DR KANTER: In our patient we separated the operations by a year.
DR VRICELLA: Most of these patients were followed with either some degree of aortic regurgitation or root enlargement, and those were in our view the most pressing clinical issues. I would find it probably easier to address the aneurysm first and then, after recovery, correct the pectus deformity with a conventional repair rather than a Nuss procedure.
DR KANTER: The second group of patients who we've had difficulty with are the rare patients with an enlarged ascending aorta and a bicuspid aortic valve.
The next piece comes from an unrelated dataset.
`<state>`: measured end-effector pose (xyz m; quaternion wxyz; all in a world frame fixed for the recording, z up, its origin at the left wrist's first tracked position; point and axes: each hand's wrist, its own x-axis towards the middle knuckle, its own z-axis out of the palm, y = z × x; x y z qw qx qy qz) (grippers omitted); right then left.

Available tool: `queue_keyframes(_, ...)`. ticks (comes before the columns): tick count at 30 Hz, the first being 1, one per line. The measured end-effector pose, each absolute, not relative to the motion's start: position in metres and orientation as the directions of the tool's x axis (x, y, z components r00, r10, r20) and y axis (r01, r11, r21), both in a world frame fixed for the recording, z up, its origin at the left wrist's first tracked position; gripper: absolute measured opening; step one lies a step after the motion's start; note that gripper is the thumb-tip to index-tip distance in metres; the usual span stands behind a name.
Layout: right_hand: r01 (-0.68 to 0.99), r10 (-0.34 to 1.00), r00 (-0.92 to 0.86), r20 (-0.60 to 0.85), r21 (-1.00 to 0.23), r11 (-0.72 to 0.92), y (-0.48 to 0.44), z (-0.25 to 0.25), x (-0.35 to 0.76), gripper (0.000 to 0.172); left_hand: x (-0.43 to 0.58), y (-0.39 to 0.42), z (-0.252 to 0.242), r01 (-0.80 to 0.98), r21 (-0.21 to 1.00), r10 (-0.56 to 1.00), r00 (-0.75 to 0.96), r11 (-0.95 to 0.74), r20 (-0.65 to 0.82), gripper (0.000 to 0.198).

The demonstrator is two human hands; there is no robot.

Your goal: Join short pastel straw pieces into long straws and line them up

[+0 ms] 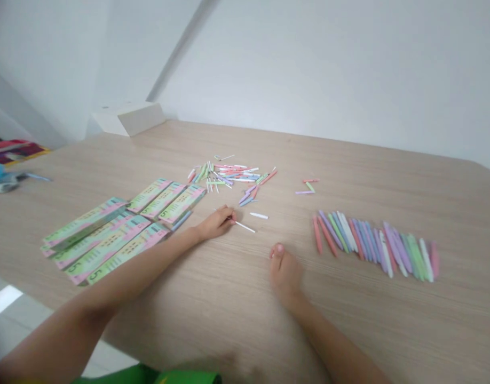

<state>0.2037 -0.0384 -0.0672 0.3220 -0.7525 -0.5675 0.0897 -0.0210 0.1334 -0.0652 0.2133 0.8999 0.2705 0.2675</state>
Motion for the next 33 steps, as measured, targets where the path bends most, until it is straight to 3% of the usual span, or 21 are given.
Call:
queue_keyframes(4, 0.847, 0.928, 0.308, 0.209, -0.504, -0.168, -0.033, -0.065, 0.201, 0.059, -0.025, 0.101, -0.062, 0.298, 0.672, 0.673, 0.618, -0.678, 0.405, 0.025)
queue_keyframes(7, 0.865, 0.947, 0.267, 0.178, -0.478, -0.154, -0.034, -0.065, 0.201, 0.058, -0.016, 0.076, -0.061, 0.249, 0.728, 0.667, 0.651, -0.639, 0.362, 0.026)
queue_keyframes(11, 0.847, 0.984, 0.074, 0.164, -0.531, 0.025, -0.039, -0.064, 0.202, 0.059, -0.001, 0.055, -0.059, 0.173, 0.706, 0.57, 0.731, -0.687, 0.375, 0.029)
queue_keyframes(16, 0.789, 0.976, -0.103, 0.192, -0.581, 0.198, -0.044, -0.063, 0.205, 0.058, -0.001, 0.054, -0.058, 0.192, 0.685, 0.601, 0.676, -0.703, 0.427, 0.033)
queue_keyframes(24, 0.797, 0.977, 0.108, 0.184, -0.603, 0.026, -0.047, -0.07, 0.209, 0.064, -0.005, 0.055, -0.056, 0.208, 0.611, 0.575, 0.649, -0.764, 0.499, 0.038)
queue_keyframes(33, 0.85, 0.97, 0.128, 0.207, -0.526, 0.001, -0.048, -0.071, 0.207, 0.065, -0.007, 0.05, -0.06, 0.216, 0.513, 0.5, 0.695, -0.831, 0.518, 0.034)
Did any of the patients in this series have bicuspid valves and, if so, how did you manage them?
DR VRICELLA: Only 1 patient in this series had a bicuspid aortic valve. I think that if the valve is competent and does not show any significant deterioration, it can be preserved. Preserving a competent valve with possible long-term competency is still a valid alternative to a composite valve graft.
The groups in Germany have reported a remarkable experience with reimplantation or remodeling of roots with bicuspid aortic valves, with good intermediate-term results. So we would not regard the presence of a competent bicuspid aortic valve as a contraindication to valve preservation.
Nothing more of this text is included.